I’m a writer. Or at least I used to be. Around this time last year I resigned from my position as a 24/7, 365 digital marketer/community manager/ghost writer/etc and since then have felt a little lost. Relieved, yes, but still lost. Because I didn’t just quit, I ended five plus years of writing as someone else. About someone else. Pretending to be someone else. Vicariously living a life that couldn’t have been more different from my own – what life was that exactly? Ain’t nobody got time for that when their brain is constantly consumed by another person’s family/business and their eyes are always looking at
three a screen.
This isn’t to complain. I excelled at my job and hit many milestones and accomplishments that I am proud of. But at what cost? … and that’s not the point of this post.
The point is that I used to write, all day every day and I don’t anymore. I’m not sure I remember how to write as Jackie because in the process of adopting a slew of different “voices” I inevitably lost confidence in my own.
My parents passed down their creativity gene to all their kids (even though they might be surprised to be described as such) and writing was a great outlet for that.
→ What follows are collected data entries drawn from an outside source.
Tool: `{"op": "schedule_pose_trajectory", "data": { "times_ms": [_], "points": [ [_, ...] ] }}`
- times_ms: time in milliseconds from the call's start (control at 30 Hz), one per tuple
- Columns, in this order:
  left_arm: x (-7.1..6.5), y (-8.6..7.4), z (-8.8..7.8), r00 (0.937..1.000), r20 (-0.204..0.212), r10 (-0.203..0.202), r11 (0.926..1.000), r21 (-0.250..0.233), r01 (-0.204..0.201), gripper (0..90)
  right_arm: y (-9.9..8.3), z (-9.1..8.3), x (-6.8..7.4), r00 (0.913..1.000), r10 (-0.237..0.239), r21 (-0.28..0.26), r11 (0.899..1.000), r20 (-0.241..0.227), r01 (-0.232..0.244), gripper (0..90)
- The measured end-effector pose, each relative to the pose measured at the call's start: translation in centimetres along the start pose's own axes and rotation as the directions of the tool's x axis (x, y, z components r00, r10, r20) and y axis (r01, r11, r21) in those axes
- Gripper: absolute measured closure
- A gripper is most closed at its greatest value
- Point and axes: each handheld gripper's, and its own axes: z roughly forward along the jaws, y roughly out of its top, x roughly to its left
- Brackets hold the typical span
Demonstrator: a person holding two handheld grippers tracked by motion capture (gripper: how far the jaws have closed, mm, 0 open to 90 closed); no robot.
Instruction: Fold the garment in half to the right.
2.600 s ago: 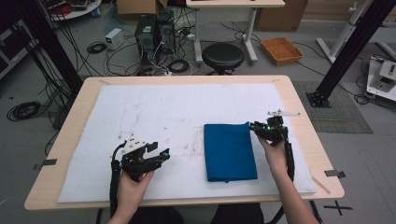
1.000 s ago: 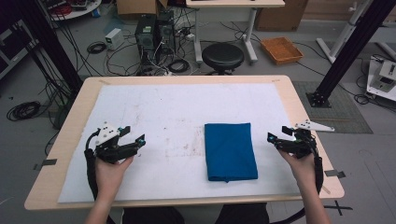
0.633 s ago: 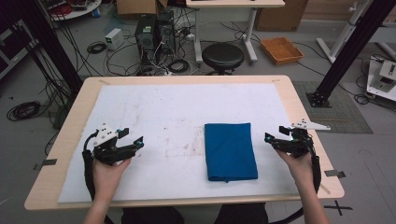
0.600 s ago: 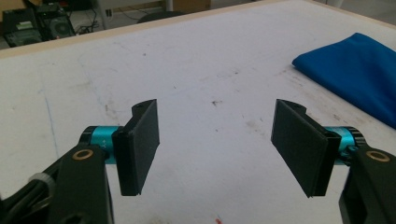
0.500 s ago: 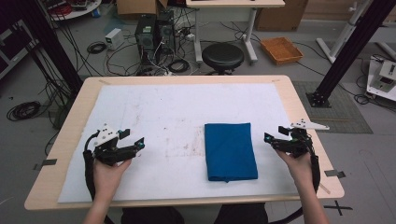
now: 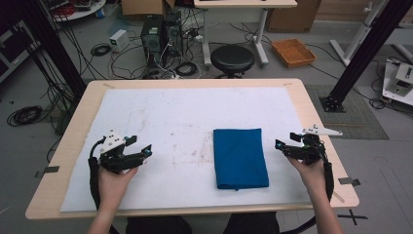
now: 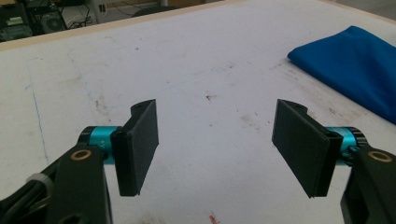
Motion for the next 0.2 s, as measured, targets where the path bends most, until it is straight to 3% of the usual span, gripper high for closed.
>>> {"op": "schedule_pose_trajectory", "data": {
  "times_ms": [200],
  "points": [
    [0.06, -0.04, 0.04, 1.0, 0.001, -0.003, 1.0, 0.001, 0.003, 31.0, -0.09, 0.06, -0.06, 1.0, -0.002, 0.0, 1.0, -0.004, 0.002, 24.2]
  ]
}}
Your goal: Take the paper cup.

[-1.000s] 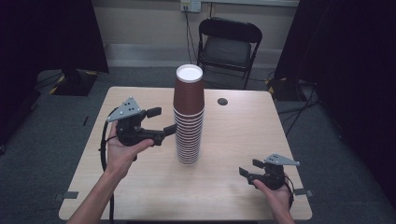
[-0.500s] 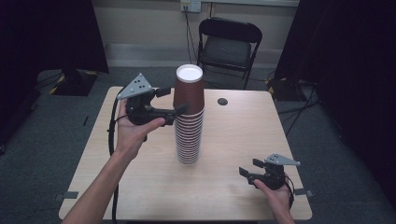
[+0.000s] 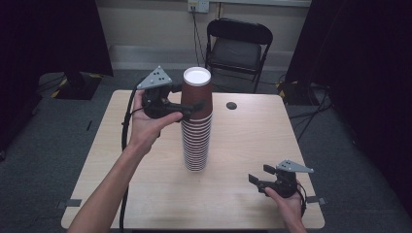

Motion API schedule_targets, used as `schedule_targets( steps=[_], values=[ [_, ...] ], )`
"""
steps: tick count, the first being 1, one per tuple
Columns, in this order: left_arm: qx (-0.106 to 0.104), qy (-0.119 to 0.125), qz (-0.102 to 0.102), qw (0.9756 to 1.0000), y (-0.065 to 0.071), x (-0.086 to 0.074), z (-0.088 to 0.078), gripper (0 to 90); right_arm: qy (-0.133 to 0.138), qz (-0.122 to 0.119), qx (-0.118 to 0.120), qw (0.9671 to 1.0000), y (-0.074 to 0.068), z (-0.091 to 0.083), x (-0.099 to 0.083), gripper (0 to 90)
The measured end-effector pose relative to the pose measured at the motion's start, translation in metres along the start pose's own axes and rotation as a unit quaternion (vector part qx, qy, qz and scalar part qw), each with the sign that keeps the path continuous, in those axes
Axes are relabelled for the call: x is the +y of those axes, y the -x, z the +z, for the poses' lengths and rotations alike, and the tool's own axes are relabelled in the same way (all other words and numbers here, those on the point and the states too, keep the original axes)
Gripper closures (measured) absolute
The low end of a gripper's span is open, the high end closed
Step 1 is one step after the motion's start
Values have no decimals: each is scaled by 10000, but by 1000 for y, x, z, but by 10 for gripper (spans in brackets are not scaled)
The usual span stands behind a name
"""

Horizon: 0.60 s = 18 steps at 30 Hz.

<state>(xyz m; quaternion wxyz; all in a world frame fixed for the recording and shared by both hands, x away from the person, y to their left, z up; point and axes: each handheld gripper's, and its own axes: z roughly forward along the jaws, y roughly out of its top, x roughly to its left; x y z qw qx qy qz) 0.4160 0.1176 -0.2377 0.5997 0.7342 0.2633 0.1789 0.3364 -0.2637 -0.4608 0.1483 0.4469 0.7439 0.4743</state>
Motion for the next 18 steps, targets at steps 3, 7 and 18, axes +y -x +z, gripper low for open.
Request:
schedule_targets(
  steps=[3,7,18],
  values=[
    [45,-201,65,9998,1,2,9,127,31,10,26,10000,0,0,0,189],
    [25,-257,-28,9997,0,1,17,123,-13,-14,17,10000,0,0,0,194],
    [196,-453,39,9988,3,-6,34,91,6,-24,45,10000,0,0,0,207]
  ],
)
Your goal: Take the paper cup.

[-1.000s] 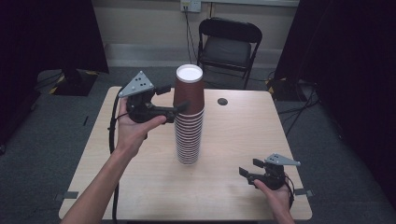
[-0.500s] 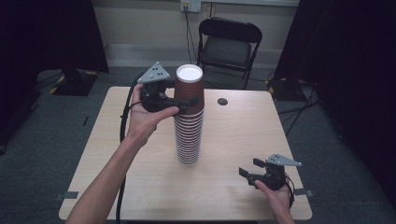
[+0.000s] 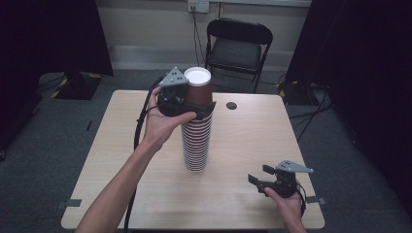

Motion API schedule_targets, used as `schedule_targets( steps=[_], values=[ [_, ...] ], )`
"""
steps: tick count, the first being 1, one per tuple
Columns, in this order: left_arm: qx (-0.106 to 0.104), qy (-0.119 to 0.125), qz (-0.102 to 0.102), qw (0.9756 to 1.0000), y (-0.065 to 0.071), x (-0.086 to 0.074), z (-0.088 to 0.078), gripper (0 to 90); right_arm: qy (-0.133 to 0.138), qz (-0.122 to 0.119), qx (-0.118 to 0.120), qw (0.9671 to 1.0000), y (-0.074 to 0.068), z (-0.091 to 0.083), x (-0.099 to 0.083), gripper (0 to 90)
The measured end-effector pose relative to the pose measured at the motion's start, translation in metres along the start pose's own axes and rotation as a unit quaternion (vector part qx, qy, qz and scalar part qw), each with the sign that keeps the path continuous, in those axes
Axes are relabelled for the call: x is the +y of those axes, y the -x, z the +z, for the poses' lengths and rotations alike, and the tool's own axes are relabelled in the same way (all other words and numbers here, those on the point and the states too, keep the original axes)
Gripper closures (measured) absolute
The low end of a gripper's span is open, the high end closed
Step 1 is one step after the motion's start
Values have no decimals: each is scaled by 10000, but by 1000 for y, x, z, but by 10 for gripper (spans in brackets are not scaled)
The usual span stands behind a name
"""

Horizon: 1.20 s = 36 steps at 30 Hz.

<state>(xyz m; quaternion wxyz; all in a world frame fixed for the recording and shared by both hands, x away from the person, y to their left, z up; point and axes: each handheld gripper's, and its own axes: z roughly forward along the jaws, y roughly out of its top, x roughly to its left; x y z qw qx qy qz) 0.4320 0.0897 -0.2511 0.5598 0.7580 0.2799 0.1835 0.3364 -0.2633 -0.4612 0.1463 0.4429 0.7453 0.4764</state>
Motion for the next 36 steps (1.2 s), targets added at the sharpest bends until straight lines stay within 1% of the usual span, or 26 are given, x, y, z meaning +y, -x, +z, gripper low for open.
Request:
schedule_targets(
  steps=[1,2,3,5,6,10,13,16,17,27,29,32,34,36],
  values=[
    [-22,21,-61,10000,-1,-3,2,91,5,-14,3,10000,0,0,0,207],
    [-22,21,-61,10000,-1,-3,2,89,5,-14,3,10000,0,0,0,207],
    [-75,21,-119,9999,-2,-5,4,89,-22,-24,10,10000,-1,-1,0,207],
    [-64,44,-129,9999,-2,-6,5,83,-19,-27,10,10000,-1,0,0,207],
    [-69,24,-87,9999,-2,-7,5,83,-22,-29,23,10000,-1,0,0,207],
    [-67,78,-143,9998,-2,-9,5,86,-18,-32,21,10000,-1,0,0,207],
    [-76,109,-124,9998,-3,-10,5,87,-20,-66,10,10000,-1,0,0,208],
    [-81,86,-118,9999,-2,-9,6,89,-61,-70,22,10000,-2,1,0,215],
    [-86,79,-73,9999,-2,-8,5,93,-54,-69,43,10000,-3,1,0,216],
    [-80,17,-84,9999,-2,-6,5,102,-59,-68,28,10000,-1,1,0,215],
    [-89,39,-74,9999,-2,-6,5,102,-60,-71,23,10000,-1,1,0,215],
    [-37,175,-72,9998,-1,-3,2,108,-52,-44,21,10000,-1,1,0,215],
    [-46,188,-48,9998,-1,-1,1,108,-54,-38,25,10000,-1,1,0,215],
    [2,204,-42,9998,0,1,0,108,-67,-37,17,10000,-1,1,0,217]
  ],
)
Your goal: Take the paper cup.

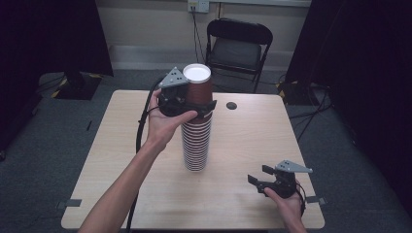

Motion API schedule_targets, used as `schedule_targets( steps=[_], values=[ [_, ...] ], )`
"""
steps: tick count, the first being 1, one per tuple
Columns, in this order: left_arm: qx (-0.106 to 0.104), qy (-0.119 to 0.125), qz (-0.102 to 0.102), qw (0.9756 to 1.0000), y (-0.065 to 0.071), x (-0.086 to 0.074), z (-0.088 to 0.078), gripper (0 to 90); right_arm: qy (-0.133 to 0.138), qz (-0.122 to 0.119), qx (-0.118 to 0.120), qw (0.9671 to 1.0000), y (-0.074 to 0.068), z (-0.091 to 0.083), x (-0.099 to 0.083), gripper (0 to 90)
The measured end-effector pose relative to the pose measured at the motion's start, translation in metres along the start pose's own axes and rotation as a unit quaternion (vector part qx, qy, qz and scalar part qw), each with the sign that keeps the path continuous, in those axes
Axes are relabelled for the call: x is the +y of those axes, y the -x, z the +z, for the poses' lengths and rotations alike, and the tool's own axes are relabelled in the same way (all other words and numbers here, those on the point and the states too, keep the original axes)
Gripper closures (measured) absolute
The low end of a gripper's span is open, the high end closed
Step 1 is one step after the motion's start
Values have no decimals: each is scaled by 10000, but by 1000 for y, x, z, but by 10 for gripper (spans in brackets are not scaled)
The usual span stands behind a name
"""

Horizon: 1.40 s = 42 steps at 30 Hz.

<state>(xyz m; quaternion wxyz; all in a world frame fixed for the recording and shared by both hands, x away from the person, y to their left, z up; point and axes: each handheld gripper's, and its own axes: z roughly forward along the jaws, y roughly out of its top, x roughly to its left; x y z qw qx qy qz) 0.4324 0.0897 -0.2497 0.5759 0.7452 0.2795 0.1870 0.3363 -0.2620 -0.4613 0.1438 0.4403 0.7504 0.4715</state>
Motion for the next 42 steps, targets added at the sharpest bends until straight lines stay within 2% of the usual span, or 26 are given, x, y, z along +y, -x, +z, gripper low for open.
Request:
schedule_targets(
  steps=[6,14,18,23,27,29,34,35,39,42],
  values=[
    [-2,62,43,10000,2,6,0,108,0,-13,28,10000,0,1,0,221],
    [-38,267,7,9996,1,10,-2,108,9,6,-5,10000,0,1,0,220],
    [-84,517,-105,9986,0,13,-4,108,5,11,-2,10000,0,0,0,220],
    [-34,635,-72,9979,1,18,-6,109,10,23,-15,10000,0,0,0,220],
    [-43,724,39,9974,3,24,-9,109,74,-8,-23,10000,-1,-1,0,226],
    [7,830,-16,9965,5,30,-11,109,99,-2,-19,9999,0,-3,1,226],
    [59,897,-19,9959,6,35,-14,108,88,35,-12,10000,0,-2,0,224],
    [57,969,-42,9953,8,37,-14,108,91,27,-4,10000,0,-2,0,223],
    [59,1002,-20,9949,9,39,-15,108,71,26,-9,10000,-1,-1,0,223],
    [-27,1081,-31,9941,7,41,-18,110,88,24,-4,10000,0,-1,0,222]
  ],
)
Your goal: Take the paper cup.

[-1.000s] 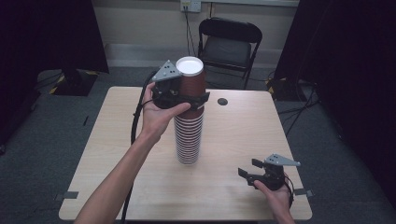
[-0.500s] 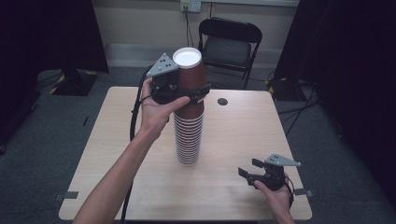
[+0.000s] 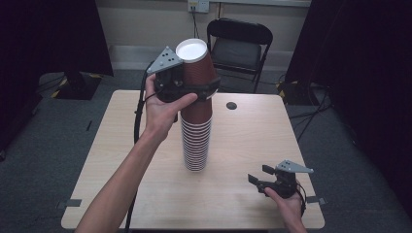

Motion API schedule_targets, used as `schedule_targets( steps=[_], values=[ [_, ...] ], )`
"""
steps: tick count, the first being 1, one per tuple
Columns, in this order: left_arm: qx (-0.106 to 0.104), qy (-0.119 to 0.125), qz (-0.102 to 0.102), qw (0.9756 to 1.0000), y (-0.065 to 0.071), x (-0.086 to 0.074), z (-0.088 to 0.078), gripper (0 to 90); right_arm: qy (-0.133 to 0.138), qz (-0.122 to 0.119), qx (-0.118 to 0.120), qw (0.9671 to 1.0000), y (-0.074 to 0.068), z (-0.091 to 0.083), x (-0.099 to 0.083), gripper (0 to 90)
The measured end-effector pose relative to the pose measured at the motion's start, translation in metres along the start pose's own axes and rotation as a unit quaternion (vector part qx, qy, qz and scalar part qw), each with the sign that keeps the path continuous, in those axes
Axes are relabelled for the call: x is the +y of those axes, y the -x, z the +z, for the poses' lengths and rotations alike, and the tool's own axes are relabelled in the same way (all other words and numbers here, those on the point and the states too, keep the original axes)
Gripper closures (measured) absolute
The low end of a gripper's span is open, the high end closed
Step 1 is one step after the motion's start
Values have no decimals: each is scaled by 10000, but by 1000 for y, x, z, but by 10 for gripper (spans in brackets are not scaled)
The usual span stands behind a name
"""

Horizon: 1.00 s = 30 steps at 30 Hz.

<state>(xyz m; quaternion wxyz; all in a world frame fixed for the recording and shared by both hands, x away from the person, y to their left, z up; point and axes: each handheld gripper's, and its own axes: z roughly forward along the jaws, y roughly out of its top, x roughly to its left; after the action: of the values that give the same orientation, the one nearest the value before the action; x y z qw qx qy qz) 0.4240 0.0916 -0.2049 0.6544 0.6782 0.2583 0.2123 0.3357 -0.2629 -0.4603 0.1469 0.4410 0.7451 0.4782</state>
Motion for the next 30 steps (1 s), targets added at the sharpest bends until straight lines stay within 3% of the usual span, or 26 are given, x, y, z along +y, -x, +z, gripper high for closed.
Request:
schedule_targets(
  steps=[7,12,24,27,30],
  values=[
    [46,182,127,9997,3,10,-11,110,-21,-12,29,10000,-1,1,0,222],
    [89,244,100,9996,0,13,-20,110,-16,-5,25,10000,-1,1,0,222],
    [189,258,37,9995,-11,8,-46,111,-38,-19,36,10000,-3,3,0,222],
    [304,388,17,9988,-12,5,-56,112,-55,-21,36,10000,-3,3,0,222],
    [405,333,74,9986,-12,2,-65,111,-54,-51,36,10000,-5,3,0,222]
  ],
)
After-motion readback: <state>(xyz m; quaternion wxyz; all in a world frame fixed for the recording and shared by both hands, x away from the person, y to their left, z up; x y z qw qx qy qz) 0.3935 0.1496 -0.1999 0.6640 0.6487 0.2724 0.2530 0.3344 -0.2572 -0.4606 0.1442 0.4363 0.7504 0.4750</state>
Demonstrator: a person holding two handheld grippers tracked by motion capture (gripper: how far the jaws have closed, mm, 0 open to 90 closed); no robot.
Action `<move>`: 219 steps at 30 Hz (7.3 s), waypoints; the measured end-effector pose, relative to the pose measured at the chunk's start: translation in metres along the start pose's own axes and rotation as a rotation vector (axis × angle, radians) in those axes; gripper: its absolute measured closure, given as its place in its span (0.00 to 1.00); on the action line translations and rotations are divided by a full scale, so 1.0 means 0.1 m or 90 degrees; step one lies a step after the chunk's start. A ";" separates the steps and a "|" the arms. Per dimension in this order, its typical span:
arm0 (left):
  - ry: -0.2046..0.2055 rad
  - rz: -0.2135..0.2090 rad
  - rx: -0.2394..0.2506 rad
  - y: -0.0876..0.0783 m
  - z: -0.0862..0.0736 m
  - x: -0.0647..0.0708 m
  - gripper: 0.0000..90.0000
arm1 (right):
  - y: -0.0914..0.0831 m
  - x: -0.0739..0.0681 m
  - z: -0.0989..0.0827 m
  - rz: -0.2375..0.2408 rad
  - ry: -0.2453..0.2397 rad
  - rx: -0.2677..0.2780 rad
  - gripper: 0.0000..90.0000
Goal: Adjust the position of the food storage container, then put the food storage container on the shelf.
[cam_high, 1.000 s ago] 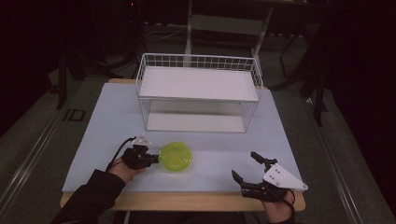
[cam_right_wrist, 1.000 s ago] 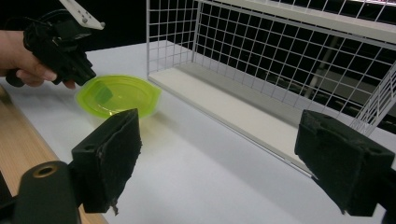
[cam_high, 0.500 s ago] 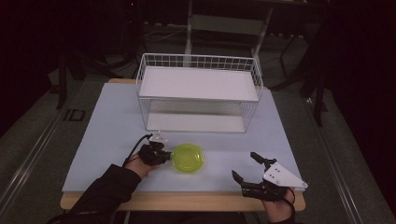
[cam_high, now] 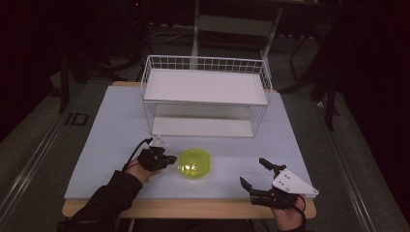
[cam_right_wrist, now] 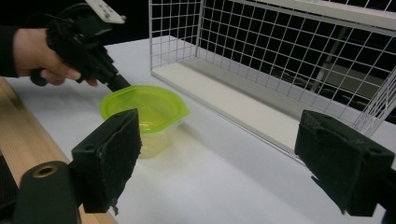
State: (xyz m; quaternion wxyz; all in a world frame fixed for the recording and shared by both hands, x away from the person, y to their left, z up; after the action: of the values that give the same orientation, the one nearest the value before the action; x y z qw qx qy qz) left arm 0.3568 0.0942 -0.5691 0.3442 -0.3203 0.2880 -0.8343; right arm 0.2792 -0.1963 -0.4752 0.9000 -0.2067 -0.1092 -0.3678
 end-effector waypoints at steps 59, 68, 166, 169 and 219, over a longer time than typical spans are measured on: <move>0.014 -0.153 0.150 -0.56 0.04 0.65 0.01 | 0.06 -0.08 -0.01 0.051 0.005 -0.002 0.16; 0.085 -0.186 0.224 -0.76 0.02 0.94 0.01 | 0.03 -0.07 0.07 0.057 0.006 -0.017 0.15; -0.258 -0.187 0.092 -0.52 0.67 0.80 0.91 | 0.91 0.20 0.46 0.211 0.339 -0.220 0.89; -0.243 -0.182 0.103 -0.61 0.76 0.81 0.91 | 0.90 0.24 0.60 0.202 0.327 -0.210 0.89; -0.265 -0.099 0.136 -1.01 2.29 0.49 0.88 | 1.46 1.31 1.60 0.161 0.414 -0.184 0.89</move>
State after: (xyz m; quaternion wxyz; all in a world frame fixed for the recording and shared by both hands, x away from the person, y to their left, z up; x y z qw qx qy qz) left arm 0.4578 0.0576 -0.3371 0.3630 -0.4684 0.0951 -0.7999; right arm 0.4683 -0.1108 -0.3297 0.8875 -0.2160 0.2615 -0.3121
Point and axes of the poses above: each handheld gripper's, and its own axes: y roughly forward along the jaws, z roughly out of its top, x roughly to its right, the point moved 8 cm from there along y, roughly forward along the jaws, and after that the axes turned 14 degrees about -y, right-handed, at the moved point
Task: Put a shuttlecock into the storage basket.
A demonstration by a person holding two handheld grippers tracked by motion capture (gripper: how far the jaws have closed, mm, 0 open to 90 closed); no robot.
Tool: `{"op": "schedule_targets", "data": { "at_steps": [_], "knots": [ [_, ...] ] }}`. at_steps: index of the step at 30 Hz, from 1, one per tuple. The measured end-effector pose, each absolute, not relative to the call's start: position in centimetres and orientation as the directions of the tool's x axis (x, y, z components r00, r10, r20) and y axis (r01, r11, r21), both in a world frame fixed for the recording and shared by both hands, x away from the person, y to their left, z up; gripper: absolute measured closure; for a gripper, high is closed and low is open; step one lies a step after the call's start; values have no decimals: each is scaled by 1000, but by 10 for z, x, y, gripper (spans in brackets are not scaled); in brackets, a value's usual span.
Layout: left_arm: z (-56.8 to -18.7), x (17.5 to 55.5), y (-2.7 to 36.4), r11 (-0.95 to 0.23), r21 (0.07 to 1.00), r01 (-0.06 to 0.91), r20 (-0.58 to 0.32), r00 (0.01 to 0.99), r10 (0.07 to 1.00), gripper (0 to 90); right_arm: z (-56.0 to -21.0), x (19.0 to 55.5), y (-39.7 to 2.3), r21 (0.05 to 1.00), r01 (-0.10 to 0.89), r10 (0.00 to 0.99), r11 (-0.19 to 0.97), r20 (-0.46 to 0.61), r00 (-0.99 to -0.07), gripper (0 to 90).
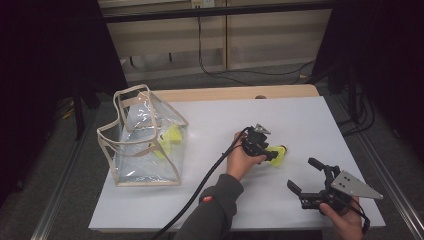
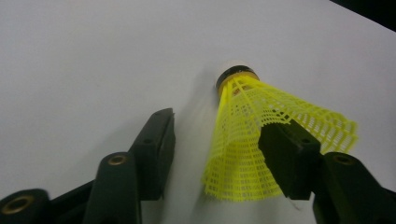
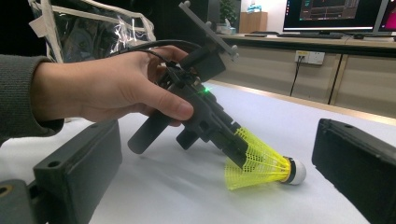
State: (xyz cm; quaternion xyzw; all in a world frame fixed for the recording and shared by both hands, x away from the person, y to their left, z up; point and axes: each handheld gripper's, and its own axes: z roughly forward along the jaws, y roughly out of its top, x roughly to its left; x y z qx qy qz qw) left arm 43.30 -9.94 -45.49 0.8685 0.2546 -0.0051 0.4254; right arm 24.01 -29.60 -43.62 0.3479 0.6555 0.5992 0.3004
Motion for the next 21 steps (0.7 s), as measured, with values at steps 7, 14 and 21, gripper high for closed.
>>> {"op": "schedule_targets", "data": {
  "at_steps": [7, 14, 21],
  "knots": [
    [-457, 432, -103, -508, 742, 437, -228, 878, 421, 624, -436, 240, -296, 994, 100, 817, 40, 26, -576, 13],
    [-459, 432, -104, -499, 747, 439, -235, 877, 420, 822, -436, 240, -296, 995, 96, 817, 41, 21, -577, 13],
    [-457, 431, -99, -500, 735, 458, -258, 871, 418, 866, -436, 240, -297, 995, 94, 817, 41, 20, -576, 12]
  ]
}}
Once my job ended, I tried to escape writing all together and exercise that creativity in a lot of other different areas like cooking, fashion, decorating, blogging, photography and DIY projects. While I truly love those things, words have a piece of my heart that will never be replaced.
My scriptures, a note from my husband, my favorite song lyrics, a news article that informs me, the prettiest stationery, a blog post that deeply resonates and makes me cry, my family’s constant stream of group texts, a book I’ve read a dozen times, a card from my girlfriends.
I’m a writer. That was taking a break. And that’s okay. Now I know that I don’t need to get a paycheck to say that I’m a writer. Now I know that I don’t want to write words simply to sell people things and I don’t want to write words that bring little or no value to someone’s life. But writing brings value to my life so it’s time I figure out what kind of writer I want to be.
After searching and searching for the right “role” and – lets face it – failing at it, I have finally come to realize why. It’s because I have been putting my faith in all the wrong people and places. I first must believe in my identity as His daughter. I am a child of God and He has a purpose for me. We fiercely hold on to things longer than we should because we fear that something great can’t happen twice, that something better might not come along after all. That’s just not the case. As the quote so eloquently goes, “The meaning of life is to find your gift. The purpose of life is to give it away.”
Our talents are God’s gift to us and what we do with them is our gift back to Him.
Give Him your first and your best and the rest will fall into place.